The main circulation route : Water is added to the reservoir by turning on the pressure at the faucet on the side of the house which is connected to a hose that travels through an underground conduit and pokes through the lid of the reservoir. I manually add a predetermined volume of each of a 3 part hydroponic nutrient solution. I say predetermined to mean that I had figured out how many milliliters to add of each solution based on the duration of the growing cycle and the volume of the reservoir. I had all the values in a table posted in the greenhouse.

After the nutrients are added the system can be turned on and the pump propels the solution through tubing up through the reservoir lid and into the rootzone. The solution becomes pressurized in the 1/2" PVC tubing in the rootzone and makes the microsprinklers spin, misting the entire area underneath the corrugated plastic sheet. The mist condenses on all the surfaces in the rootzone and collects in the bottom of the basin and a drain routes it back to the reservoir.

I started the plants on June 5th this year. I wanted to make sure they didn't have to endure any cold nights.



Summer Progresses

As the plants started to grow into their new home they showed only minimal growth until the roots touched the bottom of the basin, around the end of June. After this point the growth was much faster and new shoots would start their way skyward almost daily.

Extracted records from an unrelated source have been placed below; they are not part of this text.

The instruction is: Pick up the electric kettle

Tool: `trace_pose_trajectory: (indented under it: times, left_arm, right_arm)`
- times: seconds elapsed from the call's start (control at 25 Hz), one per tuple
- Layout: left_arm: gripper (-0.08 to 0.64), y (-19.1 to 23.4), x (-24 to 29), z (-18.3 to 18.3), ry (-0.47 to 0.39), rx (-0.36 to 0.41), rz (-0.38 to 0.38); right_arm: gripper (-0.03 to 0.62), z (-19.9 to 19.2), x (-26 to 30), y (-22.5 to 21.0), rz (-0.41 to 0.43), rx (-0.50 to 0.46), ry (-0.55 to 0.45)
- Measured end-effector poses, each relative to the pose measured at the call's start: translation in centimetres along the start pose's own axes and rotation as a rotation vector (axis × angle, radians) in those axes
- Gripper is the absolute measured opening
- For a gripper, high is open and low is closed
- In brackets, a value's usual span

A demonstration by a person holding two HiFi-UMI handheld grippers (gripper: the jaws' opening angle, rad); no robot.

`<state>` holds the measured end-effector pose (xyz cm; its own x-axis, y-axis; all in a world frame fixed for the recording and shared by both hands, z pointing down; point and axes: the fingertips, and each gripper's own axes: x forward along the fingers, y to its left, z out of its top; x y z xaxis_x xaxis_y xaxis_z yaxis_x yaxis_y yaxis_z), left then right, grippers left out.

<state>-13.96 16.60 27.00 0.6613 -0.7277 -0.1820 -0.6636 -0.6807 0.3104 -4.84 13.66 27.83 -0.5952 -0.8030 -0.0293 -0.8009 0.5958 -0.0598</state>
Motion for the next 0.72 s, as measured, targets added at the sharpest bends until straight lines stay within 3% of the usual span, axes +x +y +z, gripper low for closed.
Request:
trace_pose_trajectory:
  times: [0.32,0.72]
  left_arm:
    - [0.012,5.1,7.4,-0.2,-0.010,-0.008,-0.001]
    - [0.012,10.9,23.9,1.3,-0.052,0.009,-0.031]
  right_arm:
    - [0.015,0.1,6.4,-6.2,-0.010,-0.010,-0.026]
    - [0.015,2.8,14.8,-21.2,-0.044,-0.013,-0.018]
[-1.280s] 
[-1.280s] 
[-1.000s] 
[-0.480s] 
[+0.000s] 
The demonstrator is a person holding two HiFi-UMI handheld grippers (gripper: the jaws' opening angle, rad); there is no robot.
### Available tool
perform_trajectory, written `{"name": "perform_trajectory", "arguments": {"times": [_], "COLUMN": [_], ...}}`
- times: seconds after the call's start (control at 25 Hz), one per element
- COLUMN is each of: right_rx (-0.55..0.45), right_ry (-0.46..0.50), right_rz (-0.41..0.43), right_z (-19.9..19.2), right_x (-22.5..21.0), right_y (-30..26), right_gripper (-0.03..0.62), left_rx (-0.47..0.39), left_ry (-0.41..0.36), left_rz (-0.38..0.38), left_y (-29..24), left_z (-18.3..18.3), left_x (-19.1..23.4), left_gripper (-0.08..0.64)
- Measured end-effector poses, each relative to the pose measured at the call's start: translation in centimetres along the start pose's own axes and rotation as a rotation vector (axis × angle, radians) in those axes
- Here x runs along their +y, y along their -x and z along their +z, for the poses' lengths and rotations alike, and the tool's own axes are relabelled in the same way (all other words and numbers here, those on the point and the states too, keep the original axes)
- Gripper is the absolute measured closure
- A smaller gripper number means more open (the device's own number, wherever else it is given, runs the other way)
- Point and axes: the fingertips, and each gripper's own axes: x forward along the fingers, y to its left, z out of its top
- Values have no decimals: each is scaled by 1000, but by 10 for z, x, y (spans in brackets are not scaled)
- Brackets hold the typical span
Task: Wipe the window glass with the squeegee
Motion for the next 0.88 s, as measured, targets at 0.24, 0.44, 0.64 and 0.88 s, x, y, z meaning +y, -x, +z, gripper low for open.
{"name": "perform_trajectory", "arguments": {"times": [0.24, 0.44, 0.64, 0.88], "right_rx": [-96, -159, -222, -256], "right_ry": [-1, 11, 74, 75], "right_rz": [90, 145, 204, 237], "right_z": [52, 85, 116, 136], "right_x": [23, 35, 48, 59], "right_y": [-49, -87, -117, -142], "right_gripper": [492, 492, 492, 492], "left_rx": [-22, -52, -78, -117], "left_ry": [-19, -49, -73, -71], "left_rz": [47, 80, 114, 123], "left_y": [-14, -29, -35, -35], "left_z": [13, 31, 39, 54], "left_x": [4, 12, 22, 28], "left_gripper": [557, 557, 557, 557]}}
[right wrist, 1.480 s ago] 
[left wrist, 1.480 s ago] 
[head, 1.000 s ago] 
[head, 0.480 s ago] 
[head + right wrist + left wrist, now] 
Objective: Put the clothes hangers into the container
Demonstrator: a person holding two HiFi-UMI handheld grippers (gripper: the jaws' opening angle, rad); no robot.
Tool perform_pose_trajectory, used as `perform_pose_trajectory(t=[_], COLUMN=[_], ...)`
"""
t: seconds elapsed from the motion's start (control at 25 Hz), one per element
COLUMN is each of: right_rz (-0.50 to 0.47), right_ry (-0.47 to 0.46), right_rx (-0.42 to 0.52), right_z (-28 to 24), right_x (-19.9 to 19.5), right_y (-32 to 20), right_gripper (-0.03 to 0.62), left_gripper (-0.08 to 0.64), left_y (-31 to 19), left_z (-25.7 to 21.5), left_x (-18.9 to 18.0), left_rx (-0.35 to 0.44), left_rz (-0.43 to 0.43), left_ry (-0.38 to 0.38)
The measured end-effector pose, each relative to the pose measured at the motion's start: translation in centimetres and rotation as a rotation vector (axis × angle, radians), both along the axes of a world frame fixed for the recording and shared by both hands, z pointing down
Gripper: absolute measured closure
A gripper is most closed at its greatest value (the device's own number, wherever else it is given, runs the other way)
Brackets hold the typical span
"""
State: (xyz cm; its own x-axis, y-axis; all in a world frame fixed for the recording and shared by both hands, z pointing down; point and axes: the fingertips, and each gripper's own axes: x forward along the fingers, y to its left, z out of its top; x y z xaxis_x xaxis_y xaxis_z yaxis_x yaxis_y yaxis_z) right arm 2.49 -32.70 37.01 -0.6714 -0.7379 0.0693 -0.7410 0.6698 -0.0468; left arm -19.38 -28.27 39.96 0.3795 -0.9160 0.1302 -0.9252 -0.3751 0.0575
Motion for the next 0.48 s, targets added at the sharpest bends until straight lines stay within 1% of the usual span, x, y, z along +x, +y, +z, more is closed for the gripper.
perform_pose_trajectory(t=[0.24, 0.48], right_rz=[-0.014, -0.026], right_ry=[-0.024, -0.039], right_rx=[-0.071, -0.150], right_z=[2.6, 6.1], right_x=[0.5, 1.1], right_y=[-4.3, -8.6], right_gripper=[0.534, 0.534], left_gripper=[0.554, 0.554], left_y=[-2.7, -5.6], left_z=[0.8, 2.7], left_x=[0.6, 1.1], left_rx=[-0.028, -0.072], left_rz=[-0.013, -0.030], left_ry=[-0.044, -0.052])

As you can see from the photos. There wasn't tons of growth in the first month. Some of the plants grew faster than others too. The chili almost grew the fastest but it didn't grow as strong as the jalapeno or banana.

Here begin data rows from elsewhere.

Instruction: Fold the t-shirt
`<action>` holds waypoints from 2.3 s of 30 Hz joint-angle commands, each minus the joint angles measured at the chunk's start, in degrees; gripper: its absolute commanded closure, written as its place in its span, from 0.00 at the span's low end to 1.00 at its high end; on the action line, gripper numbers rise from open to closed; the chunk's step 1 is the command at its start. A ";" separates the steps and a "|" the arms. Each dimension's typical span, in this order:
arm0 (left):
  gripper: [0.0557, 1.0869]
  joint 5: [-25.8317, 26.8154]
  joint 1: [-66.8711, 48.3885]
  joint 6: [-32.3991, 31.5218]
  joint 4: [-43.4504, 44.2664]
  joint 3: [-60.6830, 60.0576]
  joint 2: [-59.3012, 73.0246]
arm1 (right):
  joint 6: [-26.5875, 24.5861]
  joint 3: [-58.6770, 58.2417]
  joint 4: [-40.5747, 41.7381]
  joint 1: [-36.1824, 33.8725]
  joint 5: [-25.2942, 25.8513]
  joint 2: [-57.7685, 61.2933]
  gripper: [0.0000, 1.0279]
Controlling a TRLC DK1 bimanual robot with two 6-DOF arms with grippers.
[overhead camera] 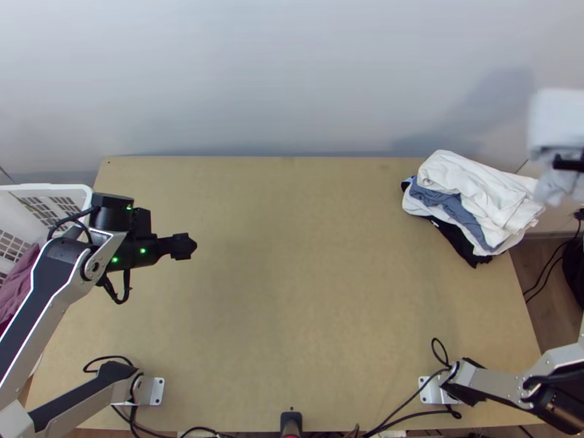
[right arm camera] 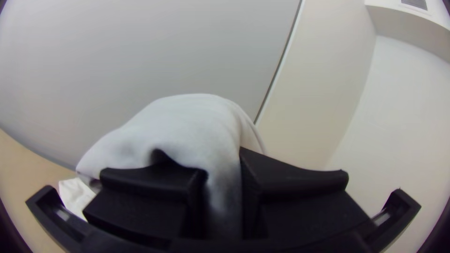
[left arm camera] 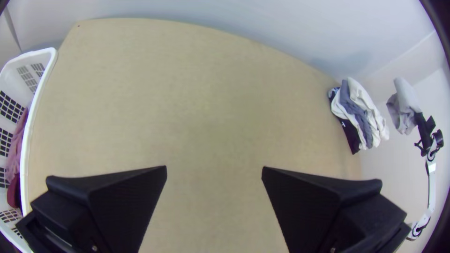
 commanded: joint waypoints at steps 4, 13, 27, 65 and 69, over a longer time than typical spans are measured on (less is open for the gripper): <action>0.04 -0.13 2.98 1.49 -0.08 -1.90 -1.08 | 0.28 -14.62 8.37 -2.21 -2.11 0.79 0.97; 0.04 -0.04 8.87 5.62 -1.22 -2.08 -2.75 | 10.65 -18.49 10.13 16.25 11.69 0.97 0.97; 0.04 0.48 10.45 7.37 -1.57 -2.25 -2.31 | 18.03 -25.70 9.16 19.33 12.74 -2.46 0.97; 0.04 0.48 8.61 6.14 -1.75 -2.43 -2.05 | 25.59 -4.07 -13.60 16.52 5.18 -2.28 0.03; 0.04 0.39 8.61 6.14 -1.92 -2.78 -2.13 | 27.61 -5.92 -11.23 17.83 5.18 2.81 0.03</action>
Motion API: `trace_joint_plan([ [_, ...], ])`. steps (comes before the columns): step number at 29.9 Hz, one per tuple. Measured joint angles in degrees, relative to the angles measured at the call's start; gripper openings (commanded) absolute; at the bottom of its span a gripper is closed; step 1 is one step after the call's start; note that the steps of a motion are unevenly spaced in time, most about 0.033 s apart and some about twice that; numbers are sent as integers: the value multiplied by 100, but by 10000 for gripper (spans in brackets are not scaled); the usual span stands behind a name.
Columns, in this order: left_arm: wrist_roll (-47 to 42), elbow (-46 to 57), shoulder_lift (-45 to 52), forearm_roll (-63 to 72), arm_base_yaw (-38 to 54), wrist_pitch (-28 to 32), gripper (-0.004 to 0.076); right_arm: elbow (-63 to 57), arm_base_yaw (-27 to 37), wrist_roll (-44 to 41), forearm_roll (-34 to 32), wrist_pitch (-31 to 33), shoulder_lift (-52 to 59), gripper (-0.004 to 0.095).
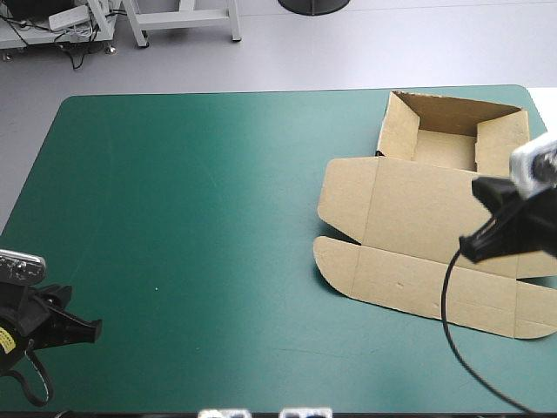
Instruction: Fold the box
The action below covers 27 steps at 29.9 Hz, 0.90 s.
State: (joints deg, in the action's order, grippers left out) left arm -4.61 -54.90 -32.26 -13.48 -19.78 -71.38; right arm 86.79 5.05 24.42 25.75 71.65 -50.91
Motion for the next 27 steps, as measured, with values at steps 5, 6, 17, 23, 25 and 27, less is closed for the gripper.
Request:
trace_joint_plan([
  [5, 28, 0, 0, 59, 0, 0, -10, -1568, 0, 5, -29, 0, 918, -18],
  [6, 56, 0, 0, 58, 0, 0, -10, -1823, 0, 5, -41, 0, 1059, -18],
  [17, 90, 0, 11, 255, 0, 0, -10, -3572, 0, 2, -400, -6, 1693, -18],
  [23, 90, 0, 11, 256, 0, 0, -10, -3899, 0, -239, -952, -6, 1718, -17],
  [25, 90, 0, 11, 256, 0, 0, -10, -3904, 0, -282, -992, -6, 1718, -18],
  [27, 90, 0, 11, 256, 0, 0, -10, -3904, 0, -294, -1011, -6, 1718, -18],
])
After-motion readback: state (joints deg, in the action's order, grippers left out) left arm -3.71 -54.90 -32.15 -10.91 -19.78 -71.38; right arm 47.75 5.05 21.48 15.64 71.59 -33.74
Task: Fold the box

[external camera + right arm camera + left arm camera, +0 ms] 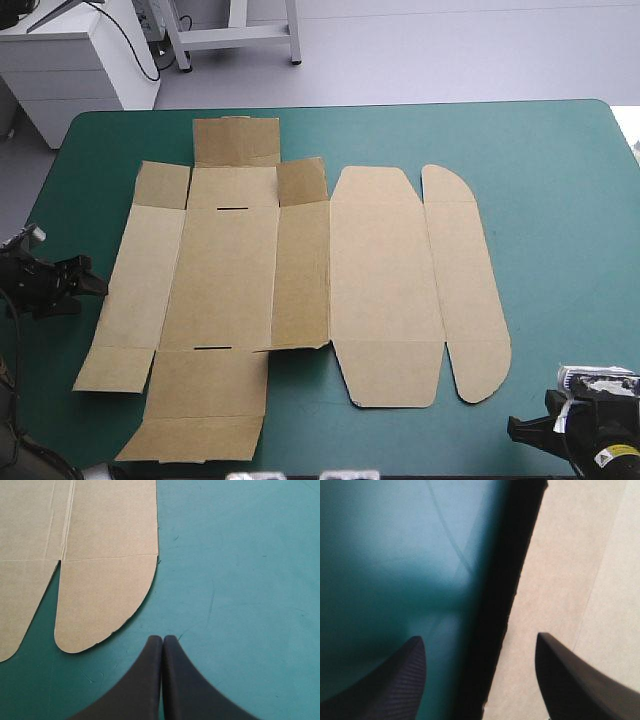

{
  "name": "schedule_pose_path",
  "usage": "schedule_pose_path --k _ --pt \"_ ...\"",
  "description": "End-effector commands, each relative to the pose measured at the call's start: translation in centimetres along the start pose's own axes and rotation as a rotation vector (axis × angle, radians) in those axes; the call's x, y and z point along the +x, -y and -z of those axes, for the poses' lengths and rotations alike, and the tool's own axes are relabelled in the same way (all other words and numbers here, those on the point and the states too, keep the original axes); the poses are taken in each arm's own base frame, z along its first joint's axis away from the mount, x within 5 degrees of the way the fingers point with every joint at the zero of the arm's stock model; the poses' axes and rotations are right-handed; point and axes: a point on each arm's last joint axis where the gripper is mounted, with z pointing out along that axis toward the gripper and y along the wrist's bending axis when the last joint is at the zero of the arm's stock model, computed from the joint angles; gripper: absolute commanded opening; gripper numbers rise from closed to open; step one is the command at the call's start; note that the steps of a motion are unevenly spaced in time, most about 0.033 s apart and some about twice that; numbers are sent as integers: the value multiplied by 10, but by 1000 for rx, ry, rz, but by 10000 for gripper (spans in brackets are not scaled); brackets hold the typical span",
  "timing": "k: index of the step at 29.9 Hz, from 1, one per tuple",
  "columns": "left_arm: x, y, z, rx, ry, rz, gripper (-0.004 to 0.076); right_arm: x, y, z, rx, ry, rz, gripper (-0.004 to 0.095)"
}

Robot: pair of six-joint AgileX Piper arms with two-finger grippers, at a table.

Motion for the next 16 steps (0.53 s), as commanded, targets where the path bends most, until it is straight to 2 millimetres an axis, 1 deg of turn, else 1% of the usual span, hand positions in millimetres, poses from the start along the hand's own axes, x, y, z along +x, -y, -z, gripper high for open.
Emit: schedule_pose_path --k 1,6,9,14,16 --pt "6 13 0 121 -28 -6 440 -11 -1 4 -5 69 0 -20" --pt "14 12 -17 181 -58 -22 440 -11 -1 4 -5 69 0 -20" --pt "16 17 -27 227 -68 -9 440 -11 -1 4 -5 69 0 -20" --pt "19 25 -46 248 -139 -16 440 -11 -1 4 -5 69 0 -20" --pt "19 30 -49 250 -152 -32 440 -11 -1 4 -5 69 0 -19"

The bottom photo to the right shows the roots of the Jalapeno plant after being in the system for just over a month. These plants were all started from 2" pots. The root cubes were placed directly into the netpots when the system was started. Although not being a totally sterile way of doing things, it sure was simple. I had the filter to get rid of the dirt in the system so it didn't clog the sprinklers anyway.

You can see so far that this system is of a good design and is working exactly as intended. I really didn't have any surprises .... besides the surprise of how big the plants got and the sheer number of fruit they produced. Which you'll see in the next updates.



Good looking plants!

It's October now, but I thought I would finish off posting all the pics to this project as I have them all archived on my machine anyway.

The greenhouse worked great. That's really my sentiment when it's all said and done. I learned a lot from it, I got lots of fruit which I've shared with friends and family and burned a few mouths in the process. ; )

I actually ran the system on straight water for the last 2 months of operation (Aug & Sept). The plants survived fine. I even noted a bit of growth during their water only period. It's part of my experiment to see how much micronutrients plants really do require.

Next year I think I might tear down this structure and build a geodesic dome greenhouse in it's place. More usable growing area plus better sun penetration plus more interesting design.

Some of the things I didn't like with this design :

1. No support for plants, a makeshift guy-wire had to be improvised to keep the plants from toppling over.

2. Reservoir too small. Even though it was in fact 80 liters of water, more is better. I would have liked to have an automatic refilling float valve even. Couldn't be that hard to rig up.

3. Not enough light reaching plants. That 'clear' plastic sheeting I used probably only admitted 60-70% of visible light. A better type of glazing would have been better. I'm investigating the idea of pillows of two layers of plastic with argon in the air space between them as a glazing substitute. Good insulation, excellent light transmission.

It would be sweet to have a year-round greenhouse prototype happening next year. The pillows and the geodesic structure might be the key. I wouldn't be able to grow hot peppers year round but maybe Tomatoes. We'll just have to see.



The product

I thought I might as well include a photo of the peppers I pulled out of there. Keep in mind that I also pulled many off while it was growing to sample them as they ripened. This is just what was left on the 4 plants when I unplugged the system in early October.